Benchmark the experimental data not just the integration

There was a paper out today in Molecular Systems Biology with a resource of kinase-substrate interactions obtained from in-vitro kinase assays using protein micro-arrays. It is clear that there is a significant difference between what a kinase regulates inside a cell and what it could phosphorylate in-vitro given appropriate conditions. In fact, reviewer number 1 in the attached comments (PDF), explains at length why these protein-array based kinase interactions may be problematic.

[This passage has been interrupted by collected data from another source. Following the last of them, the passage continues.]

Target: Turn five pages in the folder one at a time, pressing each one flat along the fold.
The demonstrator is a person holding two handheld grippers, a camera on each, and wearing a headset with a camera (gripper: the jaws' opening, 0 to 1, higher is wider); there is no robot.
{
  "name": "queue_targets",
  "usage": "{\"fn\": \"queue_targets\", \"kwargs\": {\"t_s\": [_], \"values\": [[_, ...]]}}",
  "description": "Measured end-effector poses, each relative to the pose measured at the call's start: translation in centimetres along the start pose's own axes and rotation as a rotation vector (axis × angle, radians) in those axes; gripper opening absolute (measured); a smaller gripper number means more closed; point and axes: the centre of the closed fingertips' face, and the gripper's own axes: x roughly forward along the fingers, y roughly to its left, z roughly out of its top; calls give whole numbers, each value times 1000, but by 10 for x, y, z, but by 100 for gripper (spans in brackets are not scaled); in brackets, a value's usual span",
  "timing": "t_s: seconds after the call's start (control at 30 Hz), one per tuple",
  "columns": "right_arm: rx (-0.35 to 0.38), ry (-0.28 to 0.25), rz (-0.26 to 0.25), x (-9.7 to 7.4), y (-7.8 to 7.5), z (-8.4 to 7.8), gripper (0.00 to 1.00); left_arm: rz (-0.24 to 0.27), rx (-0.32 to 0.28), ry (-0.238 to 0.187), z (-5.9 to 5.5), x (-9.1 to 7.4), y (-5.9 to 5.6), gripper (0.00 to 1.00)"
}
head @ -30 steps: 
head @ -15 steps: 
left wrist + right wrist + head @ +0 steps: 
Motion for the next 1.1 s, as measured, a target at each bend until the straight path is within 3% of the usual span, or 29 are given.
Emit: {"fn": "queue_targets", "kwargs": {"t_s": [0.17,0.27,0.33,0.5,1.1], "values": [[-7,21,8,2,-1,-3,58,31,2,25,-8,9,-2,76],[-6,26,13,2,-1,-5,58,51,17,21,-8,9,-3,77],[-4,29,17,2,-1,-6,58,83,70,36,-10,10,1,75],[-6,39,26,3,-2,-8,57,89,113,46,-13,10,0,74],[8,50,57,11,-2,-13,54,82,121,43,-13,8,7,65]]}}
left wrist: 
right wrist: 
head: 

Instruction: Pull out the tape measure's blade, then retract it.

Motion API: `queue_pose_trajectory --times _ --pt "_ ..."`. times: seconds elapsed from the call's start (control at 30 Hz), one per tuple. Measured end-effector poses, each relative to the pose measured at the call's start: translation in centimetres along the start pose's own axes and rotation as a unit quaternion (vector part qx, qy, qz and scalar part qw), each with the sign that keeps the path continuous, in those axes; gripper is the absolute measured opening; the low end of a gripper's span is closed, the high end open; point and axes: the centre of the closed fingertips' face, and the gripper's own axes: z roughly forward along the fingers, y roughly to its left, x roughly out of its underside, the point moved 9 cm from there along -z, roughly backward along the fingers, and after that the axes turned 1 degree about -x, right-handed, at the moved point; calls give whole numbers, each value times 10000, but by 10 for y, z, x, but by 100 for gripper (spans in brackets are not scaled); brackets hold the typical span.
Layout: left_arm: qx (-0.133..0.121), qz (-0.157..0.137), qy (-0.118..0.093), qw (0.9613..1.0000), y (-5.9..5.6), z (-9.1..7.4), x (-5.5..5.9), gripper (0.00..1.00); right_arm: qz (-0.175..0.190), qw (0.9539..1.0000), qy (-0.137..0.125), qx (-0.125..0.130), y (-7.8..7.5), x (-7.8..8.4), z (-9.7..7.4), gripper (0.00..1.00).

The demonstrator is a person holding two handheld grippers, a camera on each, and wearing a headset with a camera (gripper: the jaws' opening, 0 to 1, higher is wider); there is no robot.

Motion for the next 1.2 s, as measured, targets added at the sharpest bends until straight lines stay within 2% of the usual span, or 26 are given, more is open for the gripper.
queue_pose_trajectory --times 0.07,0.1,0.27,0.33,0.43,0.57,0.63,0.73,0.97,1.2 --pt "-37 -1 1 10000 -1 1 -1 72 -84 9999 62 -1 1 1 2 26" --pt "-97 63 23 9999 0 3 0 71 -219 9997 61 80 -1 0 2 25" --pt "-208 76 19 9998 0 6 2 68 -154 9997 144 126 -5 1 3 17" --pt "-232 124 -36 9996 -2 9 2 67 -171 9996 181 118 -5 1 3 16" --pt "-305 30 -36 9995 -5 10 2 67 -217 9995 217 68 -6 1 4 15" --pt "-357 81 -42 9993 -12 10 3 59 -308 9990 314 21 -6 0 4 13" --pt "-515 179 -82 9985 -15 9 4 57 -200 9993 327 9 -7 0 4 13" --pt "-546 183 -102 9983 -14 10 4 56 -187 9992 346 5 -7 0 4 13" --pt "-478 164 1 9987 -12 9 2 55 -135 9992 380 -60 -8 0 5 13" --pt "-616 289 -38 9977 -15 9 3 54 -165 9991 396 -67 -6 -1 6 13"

The authors are aware of this and integrate the protein-array data with additional data sources to derive a higher confidence dataset of kinase interactions. The authors then provide computational and experimental benchmarks of the integrated dataset. What I have an issue with is that the original protein-array data itself it not clearly benchmarked in the paper. How are we to know what is the contribution of that feature and all of the hard experimental work for the final integrated predictor ?

A very similar procedure was used in a recent Cell paper paper where co-complex membership was predicted based on the elution profiles of proteins detected by mass-spectrometry. Here again, the authors do not present benchmarks of the interactions predicted solely on the co-elution data. Instead they integrate it with around 15 other features before evaluating and studying the final result. In this case, they have in supplementary material some indirect indication of the value of the experimental data by itself by providing the rank each feature has in the predictor.

I don't think the papers are incorrect. In both cases the authors provide an interesting final result with the integrated set of interactions benchmarked and analysed. However, in both cases, we are unsure of the value of the experimental data that is presented. I don't think it is an unreasonable request. There are many reasons why this information should be clearly presented before additional data integration steps are used. At the very least this is important for other groups thinking about setting up similar experimental approaches.